Following on last weeks post, I attended a wood piercing workshop on Saturday along with 8 other creative people from my woodturning club and had a blast !!! Not only did I take part in an inspiring class, but I had great fun playing "catchup" with other club members that I have not seen in several years! #woodturning #woodpiercing

The instructor of the class, Joe Cornell, had pre-borrowed 2 videos from our club library on wood piercing by the man that I consider the master, Binh Pho. I scampered home with a video and watched it several times and then rushed to my computer to buy his two books. The first arrives today and I will drool over it happily, learn, absorb and be inspired.

I am still in the woodpiercing 101 stage, learning how to use my new toys to achieve the effects that I want, this is super frustrating because I feel like a child who hasn't even mastered wax crayons hovering over a loaded easel of oil paints! I know what I want to achieve but I don't yet have the skills required to get there. But the good news is that I am beginning to know where I am going. Which, I believe, is just about half way to the prize! Our instructor said something along the lines of "copied pieces will never make you famous, but they are a great learning tool." I totally agree, take inspiration from other peoples work, learn, let their work spark ideas and then run with them and make them your own.

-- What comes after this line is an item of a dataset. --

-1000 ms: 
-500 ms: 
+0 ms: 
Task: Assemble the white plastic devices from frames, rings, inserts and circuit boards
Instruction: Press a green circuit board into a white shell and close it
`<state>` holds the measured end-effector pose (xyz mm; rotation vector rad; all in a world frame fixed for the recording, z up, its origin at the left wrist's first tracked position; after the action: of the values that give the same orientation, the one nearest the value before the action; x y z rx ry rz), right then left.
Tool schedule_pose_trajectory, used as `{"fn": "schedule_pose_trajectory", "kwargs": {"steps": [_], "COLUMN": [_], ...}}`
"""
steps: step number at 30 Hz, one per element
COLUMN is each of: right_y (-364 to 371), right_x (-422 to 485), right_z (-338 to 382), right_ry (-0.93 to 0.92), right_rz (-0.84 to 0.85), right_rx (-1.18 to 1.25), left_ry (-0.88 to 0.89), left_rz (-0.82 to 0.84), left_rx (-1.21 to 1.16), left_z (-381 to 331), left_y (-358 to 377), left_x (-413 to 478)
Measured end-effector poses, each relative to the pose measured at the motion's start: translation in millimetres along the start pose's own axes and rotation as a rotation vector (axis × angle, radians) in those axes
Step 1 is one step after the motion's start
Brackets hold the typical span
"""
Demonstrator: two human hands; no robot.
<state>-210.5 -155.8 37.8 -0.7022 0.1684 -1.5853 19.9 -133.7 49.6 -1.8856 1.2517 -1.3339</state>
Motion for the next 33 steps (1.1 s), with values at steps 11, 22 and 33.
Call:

In his work, Binh Pho made beautiful use of the airbrush, creating panels of glorious color on his vessels before piercing them. I had purchased an airbrush several years ago and had never even taken it out of the box. So, on to another new trick, I had a go at airbrushing. Yet again, I found myself in the frustrating position of knowing what I wanted to achieve but lacked the expertise and experience to achieve it. I did have fun though, until I blocked the nozzle with a lump of ink. I have acrylic inks in the cupboard that I haven't used in several years, because impatience is a problem for me, instead of waiting for the arrival of fresh ink, I went ahead and used the old inks. The first piece went just fine, so brimming with confidence I went on to try 2 more pieces and blocked the nozzle with a lump of ink! I tried the "fixes" in the pamphlet that came with the airbrush, nothing doing, so I took the the nozzle apart to see if I could physically unblock it. Yup, fools rush in where angels fear to tread and I now I need to figure out how to reassemble it. The teeny-weeny little nut is just not threading! Funny how that happens, things often come apart fairly easily but getting them back together in a functional state is the trick! #airbrush #airbrusing

Our instructor Joe was kind enough to hand out thin veneers of various woods for us to experiment with and get some experience with the techniques involved in the piercing of different woods. I took a piece of his Redwood, divided it into 4 sections, thinking that I could decorate it and then slice it up to make a tiny square lamp with a little battery light inside. Ambition is a fine thing! But anyway, here is the finished panel, slicing still to be attempted! The airbrusing is too thick, I used the opaque inks I had instead of waiting for the translucent ones, but the idea is there! The piercing is very rough and ready, wobbly and raw, but the good news is that practice does indeed make perfect, so I am happily continuing to practice!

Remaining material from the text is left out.